O Carnival foi o réu no processo e, em julho de 2022, o tribunal federal sediado em Miami devolveu mais de US$ 10,2 milhões a favor do passageiro.

Em comunicado à BI, um porta-voz da Carnival afirmou que a empresa não comenta casos individuais, mas acrescentou: “Embora reconheçamos que até mesmo um incidente seja demais, alegações de crimes graves em navios de cruzeiro são extremamente raras.”

“No caso improvável de um incidente relatado, nossos navios estão equipados com segurança, equipe médica e instalações para lidar e investigar supostos assaltos sexuais e fornecer serviços imediatos de assistência às vítimas”, acrescentaram.

Carnival Conquest atracado em Key West, Flórida.
Education Images/Universal Images Group via Getty Images

A má formação dos funcionários é parte do problema, disse Jim Walker, um advogado marítimo que representou mais de 2.500 clientes de navios de cruzeiro nos últimos 25 anos, à BI.

Muitos deles falham na coleta de evidências cruciais para vítimas de agressões sexuais em navios de cruzeiro, o que dificulta a comprovação de qualquer coisa, disse ele.

Embora a maioria dos agressores sejam outros passageiros de cruzeiro, alguns deles também são tripulantes.

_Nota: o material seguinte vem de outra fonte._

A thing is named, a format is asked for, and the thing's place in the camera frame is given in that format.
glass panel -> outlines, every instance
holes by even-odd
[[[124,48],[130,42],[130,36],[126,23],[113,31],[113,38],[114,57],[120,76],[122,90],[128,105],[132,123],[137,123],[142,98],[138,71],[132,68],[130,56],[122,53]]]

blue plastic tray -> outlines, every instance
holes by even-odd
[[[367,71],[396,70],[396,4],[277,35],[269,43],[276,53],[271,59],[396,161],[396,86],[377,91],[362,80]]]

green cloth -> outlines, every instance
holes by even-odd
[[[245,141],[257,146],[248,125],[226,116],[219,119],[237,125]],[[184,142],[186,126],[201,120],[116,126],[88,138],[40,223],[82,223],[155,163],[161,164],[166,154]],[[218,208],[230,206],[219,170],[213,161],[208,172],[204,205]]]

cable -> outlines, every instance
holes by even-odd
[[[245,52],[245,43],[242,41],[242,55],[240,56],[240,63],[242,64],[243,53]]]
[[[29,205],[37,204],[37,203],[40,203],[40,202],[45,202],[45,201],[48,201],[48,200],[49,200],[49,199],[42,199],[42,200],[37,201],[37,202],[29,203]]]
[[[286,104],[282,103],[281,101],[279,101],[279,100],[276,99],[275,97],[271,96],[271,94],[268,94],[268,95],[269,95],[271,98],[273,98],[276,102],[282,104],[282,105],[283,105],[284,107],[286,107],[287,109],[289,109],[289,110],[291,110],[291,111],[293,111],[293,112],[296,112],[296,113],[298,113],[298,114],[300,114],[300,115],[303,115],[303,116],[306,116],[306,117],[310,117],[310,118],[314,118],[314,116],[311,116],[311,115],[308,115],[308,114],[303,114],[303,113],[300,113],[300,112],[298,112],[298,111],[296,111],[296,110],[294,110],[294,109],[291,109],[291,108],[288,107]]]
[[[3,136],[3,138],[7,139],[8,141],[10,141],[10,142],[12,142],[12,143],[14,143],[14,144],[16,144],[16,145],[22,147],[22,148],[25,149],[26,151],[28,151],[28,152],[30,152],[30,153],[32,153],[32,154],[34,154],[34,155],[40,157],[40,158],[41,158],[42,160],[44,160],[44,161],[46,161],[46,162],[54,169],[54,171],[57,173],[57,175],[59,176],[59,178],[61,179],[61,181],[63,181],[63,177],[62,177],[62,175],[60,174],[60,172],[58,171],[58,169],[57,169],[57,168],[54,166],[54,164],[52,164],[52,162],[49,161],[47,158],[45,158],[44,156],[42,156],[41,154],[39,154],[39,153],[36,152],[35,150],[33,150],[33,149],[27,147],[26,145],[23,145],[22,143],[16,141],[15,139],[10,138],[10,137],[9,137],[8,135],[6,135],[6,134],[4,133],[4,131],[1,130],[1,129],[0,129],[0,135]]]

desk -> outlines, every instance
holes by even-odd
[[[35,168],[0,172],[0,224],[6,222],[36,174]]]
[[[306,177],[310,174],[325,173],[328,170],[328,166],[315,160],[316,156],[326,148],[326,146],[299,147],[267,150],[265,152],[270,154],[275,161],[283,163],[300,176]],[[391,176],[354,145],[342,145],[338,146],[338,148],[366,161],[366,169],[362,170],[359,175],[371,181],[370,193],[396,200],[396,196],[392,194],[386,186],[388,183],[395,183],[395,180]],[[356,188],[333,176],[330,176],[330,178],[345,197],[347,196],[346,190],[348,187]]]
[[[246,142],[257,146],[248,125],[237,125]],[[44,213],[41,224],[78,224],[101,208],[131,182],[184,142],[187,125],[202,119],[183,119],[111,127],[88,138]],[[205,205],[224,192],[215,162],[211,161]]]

Walker disse à BI que muitas dessas empresas também não verificam seus tripulantes. Quando ele processa as empresas de navios de cruzeiro e obtém os arquivos de emprego do agressor, muitas vezes ele descobre que há praticamente nenhuma investigação pré-emprego antes de contratar tripulantes, disse Walker.

“A verdade é que as empresas de cruzeiro não sabem muito sobre os funcionários que contratam”, disse ele à BI. “Eles muitas vezes dependem de terceiros para fazer isso por eles.”

Walker também disse que já esteve envolvido em casos em que um tripulante de uma empresa de cruzeiros foi demitido e, alguns meses depois, contratado por outra grande empresa.

“A maioria dos tripulantes são profissionais dedicados e honestos”, disse ele. “Mas as companhias de cruzeiro não desenvolveram um sistema eficaz para eliminar os poucos que são criminosos.”

“Eu não sei como eles conseguem dormir à noite, realmente não sei”

Jamie Barnett, da organização International Cruise Victims (ICV), disse à BI que o comportamento das empresas de cruzeiros faz com que as vítimas se sintam “perdidas e muito isoladas”.

“As empresas praticamente silenciaram todas as vítimas que se manifestam, por isso não ouvimos muito sobre esse problema”, acrescentou. “E isso não vai desaparecer tão cedo.”

“Eu não sei como eles conseguem dormir à noite, realmente não sei”, disse ela.

Barnett creditou ao senador democrata Richard Blumenthal por ser um dos poucos legisladores no Congresso que está pressionando por restrições mais rigorosas, incluindo o estabelecimento de uma linha direta para pessoas que relatam crimes durante um cruzeiro e tornando obrigatório que os navios de cruzeiro notifiquem o FBI dentro de quatro horas de um incidente alegado.

Mas aprovar essas leis levará tempo e, enquanto isso, as vítimas ficam em sua maioria sozinhas, acrescentou.

Segundo ela, as empresas de cruzeiro “vão lutar com unhas e dentes antes de cederem e não fazerem o que precisam fazer para evitar que o público saiba”.